:: Records for this task ::
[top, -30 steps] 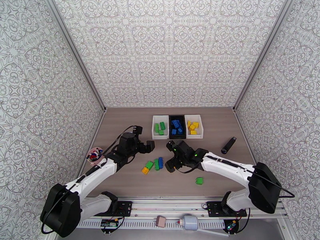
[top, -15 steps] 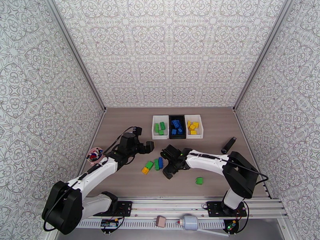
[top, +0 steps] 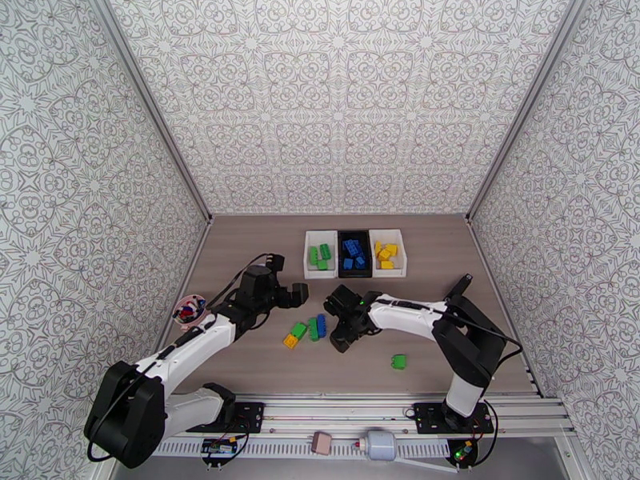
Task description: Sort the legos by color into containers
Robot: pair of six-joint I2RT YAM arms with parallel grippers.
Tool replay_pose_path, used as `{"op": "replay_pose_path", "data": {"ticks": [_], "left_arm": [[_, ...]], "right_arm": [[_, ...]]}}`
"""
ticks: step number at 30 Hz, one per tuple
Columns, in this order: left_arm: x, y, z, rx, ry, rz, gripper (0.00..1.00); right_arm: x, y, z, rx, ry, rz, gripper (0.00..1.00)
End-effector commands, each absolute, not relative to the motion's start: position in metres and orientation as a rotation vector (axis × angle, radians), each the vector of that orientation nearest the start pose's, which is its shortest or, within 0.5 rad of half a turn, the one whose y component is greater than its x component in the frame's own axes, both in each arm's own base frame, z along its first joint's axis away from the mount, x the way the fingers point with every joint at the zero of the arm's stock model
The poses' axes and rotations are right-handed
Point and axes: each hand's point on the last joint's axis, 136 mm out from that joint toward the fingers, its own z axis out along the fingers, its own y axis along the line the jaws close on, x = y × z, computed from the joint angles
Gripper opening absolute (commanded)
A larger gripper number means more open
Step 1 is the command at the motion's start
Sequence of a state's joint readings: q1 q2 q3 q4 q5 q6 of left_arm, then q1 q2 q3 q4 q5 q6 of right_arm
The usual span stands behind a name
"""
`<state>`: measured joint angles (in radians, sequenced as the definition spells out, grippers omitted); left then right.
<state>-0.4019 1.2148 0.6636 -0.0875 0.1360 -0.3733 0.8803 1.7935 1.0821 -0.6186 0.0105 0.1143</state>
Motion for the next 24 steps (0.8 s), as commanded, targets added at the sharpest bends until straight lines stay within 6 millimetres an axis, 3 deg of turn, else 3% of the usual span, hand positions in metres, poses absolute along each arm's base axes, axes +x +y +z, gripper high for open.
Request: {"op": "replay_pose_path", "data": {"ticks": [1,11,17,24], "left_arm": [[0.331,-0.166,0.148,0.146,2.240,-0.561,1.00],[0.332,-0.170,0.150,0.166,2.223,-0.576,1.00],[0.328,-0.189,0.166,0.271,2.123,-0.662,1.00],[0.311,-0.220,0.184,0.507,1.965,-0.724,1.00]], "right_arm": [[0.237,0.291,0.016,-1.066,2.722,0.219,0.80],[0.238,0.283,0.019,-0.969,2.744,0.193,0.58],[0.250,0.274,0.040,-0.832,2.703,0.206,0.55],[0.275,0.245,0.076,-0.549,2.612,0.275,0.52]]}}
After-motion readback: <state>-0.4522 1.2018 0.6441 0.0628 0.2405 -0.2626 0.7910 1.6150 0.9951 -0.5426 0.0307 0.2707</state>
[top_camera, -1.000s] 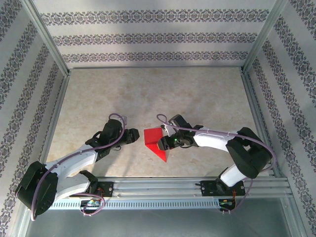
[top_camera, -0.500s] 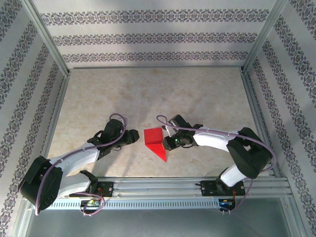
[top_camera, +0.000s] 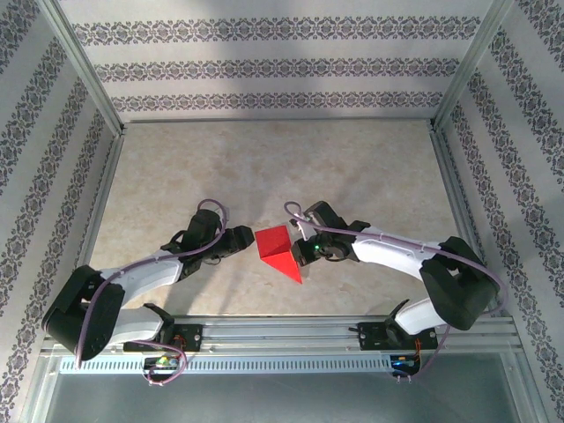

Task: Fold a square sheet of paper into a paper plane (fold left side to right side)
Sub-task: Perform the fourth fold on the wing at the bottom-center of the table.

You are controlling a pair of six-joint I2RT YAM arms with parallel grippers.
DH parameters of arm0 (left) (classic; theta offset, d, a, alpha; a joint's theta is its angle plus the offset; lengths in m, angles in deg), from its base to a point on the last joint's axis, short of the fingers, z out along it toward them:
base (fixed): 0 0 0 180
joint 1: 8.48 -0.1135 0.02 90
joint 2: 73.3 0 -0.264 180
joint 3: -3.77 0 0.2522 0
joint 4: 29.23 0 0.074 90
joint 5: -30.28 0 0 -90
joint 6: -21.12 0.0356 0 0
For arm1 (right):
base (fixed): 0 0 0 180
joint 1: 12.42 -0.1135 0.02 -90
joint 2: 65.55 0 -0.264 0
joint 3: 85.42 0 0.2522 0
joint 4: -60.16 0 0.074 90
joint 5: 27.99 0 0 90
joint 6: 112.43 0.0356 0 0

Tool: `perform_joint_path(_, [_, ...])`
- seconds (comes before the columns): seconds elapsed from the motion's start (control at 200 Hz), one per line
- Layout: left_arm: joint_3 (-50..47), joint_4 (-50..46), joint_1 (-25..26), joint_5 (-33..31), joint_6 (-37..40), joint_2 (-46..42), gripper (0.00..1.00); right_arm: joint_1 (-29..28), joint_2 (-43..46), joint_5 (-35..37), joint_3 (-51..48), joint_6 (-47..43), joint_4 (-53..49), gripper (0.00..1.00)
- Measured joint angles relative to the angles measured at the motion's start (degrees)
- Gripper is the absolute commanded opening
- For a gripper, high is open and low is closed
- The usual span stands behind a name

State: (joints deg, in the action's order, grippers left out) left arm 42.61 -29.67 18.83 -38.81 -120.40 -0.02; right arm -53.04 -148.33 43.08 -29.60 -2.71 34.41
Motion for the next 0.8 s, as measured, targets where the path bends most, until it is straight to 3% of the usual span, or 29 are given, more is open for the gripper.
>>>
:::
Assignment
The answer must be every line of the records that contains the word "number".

Answer to this problem
ticks: step number at 30 Hz, one per tuple
A larger gripper number means more open

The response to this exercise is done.